Oct 15 2018
Smart devices can sometimes come across as stupid; they don't understand what people around them are doing, or even where they are. Researchers at the Carnegie Mellon University say that this may soon change. Devices may soon possess 'environmental awareness', which could be optimized based on acoustic and sensory input.
A smart speaker sitting on a kitchen countertop cannot figure out if it is in a kitchen, let alone know what a person is doing in a kitchen. But if these devices understood what was happening around them, they could be much more helpful.
Chris Harrison, Assistant Professor, Human-Computer Interaction Institute (HCII), CMU
Harrison and his colleagues at The Future Interfaces Group are currently presenting their findings at the Association for Computing Machinery's User Interface Software and Technology Symposium in Berlin. Until the 17th of October, the team will present two of their big ideas regarding context awareness in smart devices. One makes the most of one of our most ubiquitous pieces of tech: the microphone; and another utilizes a contemporary version of eavesdropping technology employed by the KGB in the 1950s.
In the first scenario, the team has sought to build a sound-based activity recognition system, which they've termed 'Ubicoustics'. This system would use pre-existing microphones found in smartphones, smart speakers, and smartwatches, and enable them to identify sounds related to places, such as kitchens, entrances, workshops, bedrooms, and offices.
“The main idea here is to leverage the professional sound-effect libraries typically used in the entertainment industry,” said Gierad Laput, a Ph.D. student in HCII. “They are clean, properly labeled, well-segmented and diverse. Plus, we can transform and project them into hundreds of different variations, creating volumes of data perfect for training deep-learning models.”
“This system could be deployed to an existing device as a software update and work immediately,” he added.
The plug-and-play system could function in any environment. For example, it could alert the user when a person knocks on the front door, or it could move to the next step in a recipe when it picks up the sound of a blender, chopping or any other sound relating to cooking.
The scientists, Karan Ahuja, a Ph.D. student in HCII, and Mayank Goel, an assistant professor in the Institute for Software Research, started with a current model for labeling sounds and tweaked it using sound effects from the professional libraries, such as kitchen appliances, keyboards, hair dryers, power tools, and other context-specific sounds. They then synthetically changed the sounds to form numerous variations.
However, Gierad Laput admits that identifying sounds and placing them in a precise context is tough, partly because sometimes numerous sounds happen at once, and this can influence the smart devices' performance. In their tests, Ubicoustics showed an accuracy of around 80%, which is on a similar level to human accuracy, but this is still not good enough to support user applications. Improved microphones, higher sampling rates, and different model architectures all might boost accuracy with additional research.

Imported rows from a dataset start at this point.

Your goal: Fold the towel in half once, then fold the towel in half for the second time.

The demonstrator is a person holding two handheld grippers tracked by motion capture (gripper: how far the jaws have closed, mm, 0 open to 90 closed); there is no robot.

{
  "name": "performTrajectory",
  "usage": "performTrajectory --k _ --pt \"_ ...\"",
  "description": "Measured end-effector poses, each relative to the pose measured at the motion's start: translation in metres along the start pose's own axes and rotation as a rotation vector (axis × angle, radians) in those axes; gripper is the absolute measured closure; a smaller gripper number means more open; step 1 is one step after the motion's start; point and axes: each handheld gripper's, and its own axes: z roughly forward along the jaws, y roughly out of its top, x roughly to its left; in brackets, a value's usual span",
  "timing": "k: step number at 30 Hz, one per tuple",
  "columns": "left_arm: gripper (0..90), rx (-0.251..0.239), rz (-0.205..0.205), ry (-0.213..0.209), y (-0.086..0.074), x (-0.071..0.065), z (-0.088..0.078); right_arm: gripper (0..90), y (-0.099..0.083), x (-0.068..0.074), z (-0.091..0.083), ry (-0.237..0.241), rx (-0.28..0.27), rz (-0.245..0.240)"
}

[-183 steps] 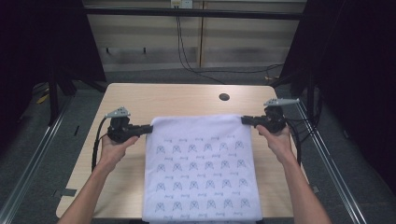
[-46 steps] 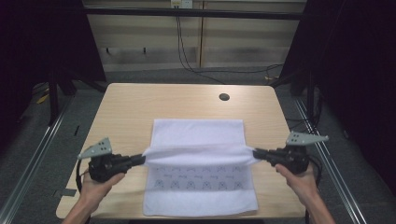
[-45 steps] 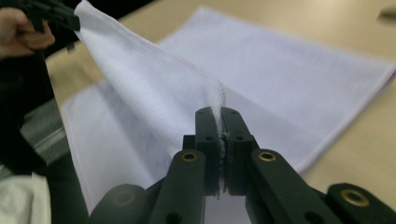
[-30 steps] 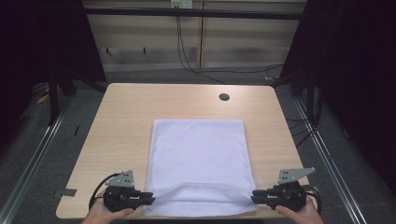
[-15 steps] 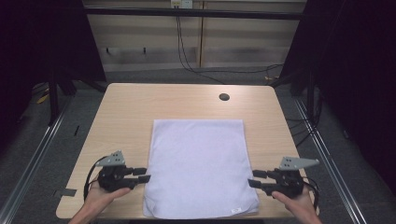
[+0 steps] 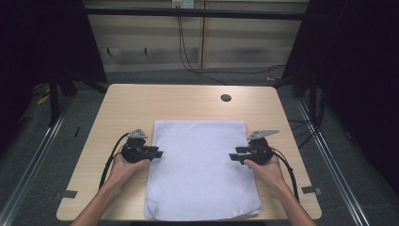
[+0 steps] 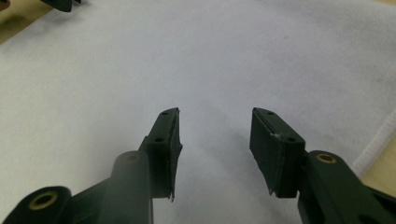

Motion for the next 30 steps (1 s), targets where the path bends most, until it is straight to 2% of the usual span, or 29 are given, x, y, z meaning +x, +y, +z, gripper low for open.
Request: performTrajectory --k 1,2,3,4,7,9,12,14,18,21,23,27,30 --pt "66.7 0.001 0.000 0.010 0.001 0.000 0.002 54.3 0.004 -0.001 0.003 -0.006 0.004 0.000" --pt "66.7 0.009 -0.006 0.002 0.000 0.000 0.005 55.0 0.006 -0.003 0.006 -0.025 0.006 -0.009" --pt "66.9 0.028 0.004 0.010 -0.001 -0.001 0.008 55.5 0.007 -0.005 0.010 -0.034 0.007 -0.011" --pt "67.3 0.019 0.019 0.017 -0.003 -0.002 0.008 56.0 0.007 -0.008 0.013 -0.041 0.017 -0.006" --pt "71.1 0.037 0.003 -0.001 -0.004 -0.002 0.005 55.8 0.004 -0.013 0.021 -0.058 0.033 0.011" --pt "75.1 0.048 -0.006 -0.019 -0.007 -0.003 0.001 54.8 0.002 -0.013 0.023 -0.049 0.057 0.011" --pt "78.9 0.058 0.008 -0.022 -0.013 -0.007 -0.004 54.9 -0.002 -0.010 0.023 -0.038 0.059 0.013" --pt "79.8 0.060 0.015 -0.027 -0.016 -0.011 -0.007 54.9 -0.003 -0.008 0.020 -0.035 0.079 0.007" --pt "79.8 0.054 0.032 -0.027 -0.020 -0.016 -0.009 54.9 -0.007 0.001 0.014 -0.013 0.125 -0.030" --pt "79.9 0.032 -0.004 -0.057 -0.025 -0.015 -0.011 55.7 -0.011 0.006 0.010 -0.001 0.142 -0.042" --pt "81.1 0.035 0.001 -0.064 -0.027 -0.016 -0.013 57.1 -0.012 0.009 0.008 -0.006 0.152 -0.051" --pt "81.7 0.048 0.019 -0.074 -0.035 -0.025 -0.019 63.8 -0.018 0.014 0.003 0.023 0.155 -0.041" --pt "81.7 0.054 0.008 -0.086 -0.044 -0.034 -0.027 65.8 -0.024 0.017 -0.002 0.049 0.161 -0.038"
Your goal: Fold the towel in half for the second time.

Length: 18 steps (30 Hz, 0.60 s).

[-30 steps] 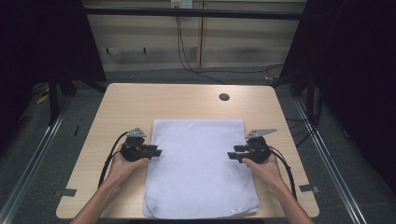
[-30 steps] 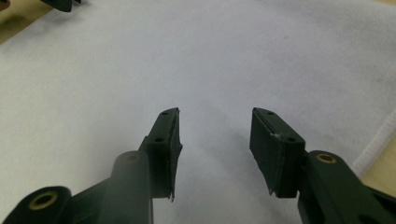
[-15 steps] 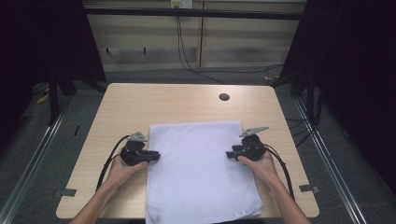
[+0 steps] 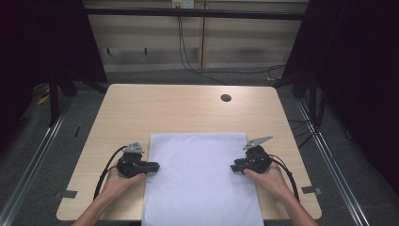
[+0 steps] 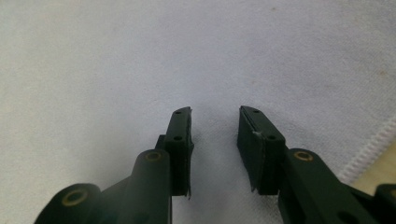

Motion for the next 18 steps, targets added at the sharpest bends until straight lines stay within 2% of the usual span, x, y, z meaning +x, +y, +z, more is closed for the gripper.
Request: performTrajectory --k 2,4,7,8,9,10,11,12,15,18 --pt "81.6 0.009 -0.004 -0.004 -0.005 -0.006 -0.004 65.7 -0.005 0.003 -0.002 0.015 -0.005 -0.005" --pt "81.1 0.026 -0.003 -0.013 -0.009 -0.013 -0.008 65.6 -0.008 0.011 -0.005 0.027 0.022 -0.016" --pt "77.4 0.051 0.030 -0.022 -0.015 -0.027 -0.013 65.5 -0.015 0.021 -0.010 0.064 0.049 -0.032" --pt "74.9 0.055 0.046 -0.017 -0.015 -0.030 -0.015 65.1 -0.017 0.024 -0.011 0.067 0.057 -0.042" --pt "69.3 0.058 0.057 -0.003 -0.015 -0.032 -0.016 58.1 -0.015 0.027 -0.016 0.053 0.093 -0.067" --pt "69.3 0.054 0.076 0.018 -0.013 -0.032 -0.017 58.1 -0.015 0.027 -0.016 0.053 0.093 -0.067" --pt "66.9 0.044 0.070 0.019 -0.010 -0.030 -0.017 58.3 -0.012 0.024 -0.021 0.024 0.060 -0.073" --pt "66.4 0.038 0.070 0.031 -0.007 -0.027 -0.017 58.4 -0.009 0.018 -0.025 0.026 0.027 -0.054" --pt "65.0 -0.020 0.048 0.069 0.010 -0.010 -0.018 59.2 0.005 -0.008 -0.036 -0.014 -0.075 -0.004" --pt "65.0 -0.077 0.034 0.107 0.026 0.008 -0.018 59.3 0.021 -0.034 -0.039 -0.074 -0.127 0.022"
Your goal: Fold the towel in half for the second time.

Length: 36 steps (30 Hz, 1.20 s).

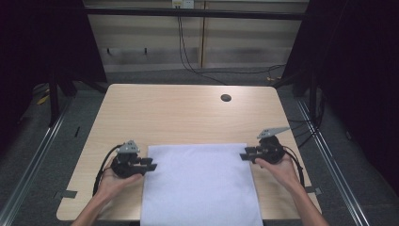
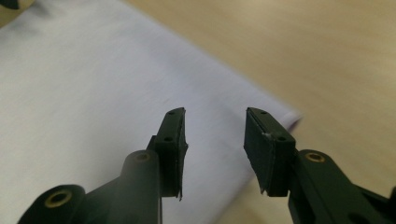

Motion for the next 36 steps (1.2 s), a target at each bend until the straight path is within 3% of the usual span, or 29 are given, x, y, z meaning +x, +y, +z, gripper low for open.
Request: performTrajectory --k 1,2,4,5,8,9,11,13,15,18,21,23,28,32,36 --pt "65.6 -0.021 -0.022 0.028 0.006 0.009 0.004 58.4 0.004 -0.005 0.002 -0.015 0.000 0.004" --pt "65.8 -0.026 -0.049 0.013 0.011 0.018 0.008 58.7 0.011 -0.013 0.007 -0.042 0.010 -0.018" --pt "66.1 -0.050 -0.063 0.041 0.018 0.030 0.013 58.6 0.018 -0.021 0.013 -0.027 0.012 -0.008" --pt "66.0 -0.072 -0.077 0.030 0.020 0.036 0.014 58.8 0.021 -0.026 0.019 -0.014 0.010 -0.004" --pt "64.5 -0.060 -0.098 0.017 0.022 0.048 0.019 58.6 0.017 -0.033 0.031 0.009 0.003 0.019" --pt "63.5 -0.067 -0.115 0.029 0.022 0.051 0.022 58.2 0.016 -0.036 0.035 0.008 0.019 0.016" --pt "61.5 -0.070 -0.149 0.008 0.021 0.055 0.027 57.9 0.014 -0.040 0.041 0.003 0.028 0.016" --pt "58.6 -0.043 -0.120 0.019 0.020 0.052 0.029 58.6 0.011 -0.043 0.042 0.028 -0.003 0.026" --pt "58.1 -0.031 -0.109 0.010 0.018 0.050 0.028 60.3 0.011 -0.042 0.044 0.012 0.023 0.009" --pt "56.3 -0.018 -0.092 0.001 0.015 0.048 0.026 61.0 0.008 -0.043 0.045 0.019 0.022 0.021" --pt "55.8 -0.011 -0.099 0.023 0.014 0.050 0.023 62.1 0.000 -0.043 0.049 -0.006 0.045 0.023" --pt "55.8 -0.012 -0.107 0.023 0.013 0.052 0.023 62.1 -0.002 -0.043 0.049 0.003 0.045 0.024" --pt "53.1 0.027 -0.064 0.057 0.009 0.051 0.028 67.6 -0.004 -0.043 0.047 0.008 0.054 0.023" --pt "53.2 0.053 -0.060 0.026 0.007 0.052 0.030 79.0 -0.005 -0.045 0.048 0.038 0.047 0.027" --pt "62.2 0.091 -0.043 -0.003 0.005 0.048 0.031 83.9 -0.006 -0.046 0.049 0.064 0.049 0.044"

In a separate paper Ph.D. student Yang Zhang worked with Laput and Harrison to develop the idea of 'Vibrosight', which can feasibly detect vibrations in precise locations using laser vibrometry in different spacial environments. It is similar to the light-based devices the KGB once used to sense vibrations on reflective surfaces (such as windows), enabling them to listen in on conversations.
Ubicoustics: Plug-and-Play Acoustic Activity Recognition
“The cool thing about vibration is that it is a byproduct of most human activity,” Zhang said. Pounding a hammer, running on a treadmill, or typing on a keyboard all generate vibrations that can be sensed at a distance. “The other cool thing is that vibrations are localized to a surface,” he added. In contrast to microphones, the vibrations of one activity do not interact with vibrations from another. Also, unlike cameras and microphones, monitoring vibrations in specific locations makes this method unobtrusive and preserves privacy.
This technique requires a special sensor, which is a low-power laser integrated with a motorized, steerable mirror. The scientists constructed their experimental device for just $80. Reflective tags—the same material used to make pedestrians and bikes more visible at night—were applied to the objects to be tracked. The sensor can be positioned in a corner of a room and can monitor vibrations for several objects.
Zhang stated the sensor can sense whether a device is on or off with 98% accuracy and identify the device with 92% accuracy, based on the vibration profile of the object. It can also detect movement, e.g. the vibrations of a chair when a person sits in it, and can figure out when a person has obstructed the sensor's view of a tag, such as when a person is using an eyewash station or a sink.